### PROBLEM DETAILS
Check every line below for the word "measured" and copy each one that has it.

** INPUT DATA follows **

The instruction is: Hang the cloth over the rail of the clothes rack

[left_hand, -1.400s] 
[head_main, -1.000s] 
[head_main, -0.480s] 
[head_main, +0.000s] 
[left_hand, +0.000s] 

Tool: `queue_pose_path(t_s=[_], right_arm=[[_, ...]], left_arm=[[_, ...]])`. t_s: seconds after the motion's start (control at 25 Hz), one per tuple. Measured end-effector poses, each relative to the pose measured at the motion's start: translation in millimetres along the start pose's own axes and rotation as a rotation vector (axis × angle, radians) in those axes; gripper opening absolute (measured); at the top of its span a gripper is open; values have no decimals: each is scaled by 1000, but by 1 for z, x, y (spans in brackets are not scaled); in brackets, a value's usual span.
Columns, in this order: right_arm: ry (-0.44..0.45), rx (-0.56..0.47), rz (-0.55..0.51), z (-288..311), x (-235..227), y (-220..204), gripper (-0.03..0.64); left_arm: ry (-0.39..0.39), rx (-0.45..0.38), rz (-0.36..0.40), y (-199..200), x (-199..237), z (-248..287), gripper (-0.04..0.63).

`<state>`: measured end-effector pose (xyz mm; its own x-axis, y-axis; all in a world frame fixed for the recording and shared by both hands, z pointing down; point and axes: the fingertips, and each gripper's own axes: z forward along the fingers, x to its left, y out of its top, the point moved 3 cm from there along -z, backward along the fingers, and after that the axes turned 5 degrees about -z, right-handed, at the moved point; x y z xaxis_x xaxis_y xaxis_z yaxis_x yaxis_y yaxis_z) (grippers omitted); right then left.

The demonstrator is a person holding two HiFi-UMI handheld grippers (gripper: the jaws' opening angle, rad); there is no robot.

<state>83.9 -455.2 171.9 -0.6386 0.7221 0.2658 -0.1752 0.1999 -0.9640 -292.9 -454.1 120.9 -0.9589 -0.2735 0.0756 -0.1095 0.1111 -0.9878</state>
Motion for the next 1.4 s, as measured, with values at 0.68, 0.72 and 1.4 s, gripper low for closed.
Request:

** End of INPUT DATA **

### WRITTEN RESPONSE
Tool: `queue_pose_path(t_s=[_], right_arm=[[_, ...]], left_arm=[[_, ...]])`. t_s: seconds after the motion's start (control at 25 Hz), one per tuple. Measured end-effector poses, each relative to the pose measured at the motion's start: translation in millimetres along the start pose's own axes and rotation as a rotation vector (axis × angle, radians) in those axes; gripper opening absolute (measured); at the top of its span a gripper is open; values have no decimals: each is scaled by 1000, but by 1 for z, x, y (spans in brackets are not scaled); in brackets, a value's usual span.
`<state>`: measured end-effector pose (xyz mm; its own x-axis, y-axis; all in a world frame fixed for the recording and shared by both hands, z pointing down; point and axes: the fingertips, and each gripper's own axes: z forward along the fingers, x to its left, y out of its top, the point moved 3 cm from there along -z, backward along the fingers, and after that the axes turned 5 degrees about -z, right-handed, at the moved point; x y z xaxis_x xaxis_y xaxis_z yaxis_x yaxis_y yaxis_z) (grippers omitted); right then left.
Motion for the next 1.4 s, as measured, with values at 0.68, 0.72 and 1.4 s, gripper low for closed.

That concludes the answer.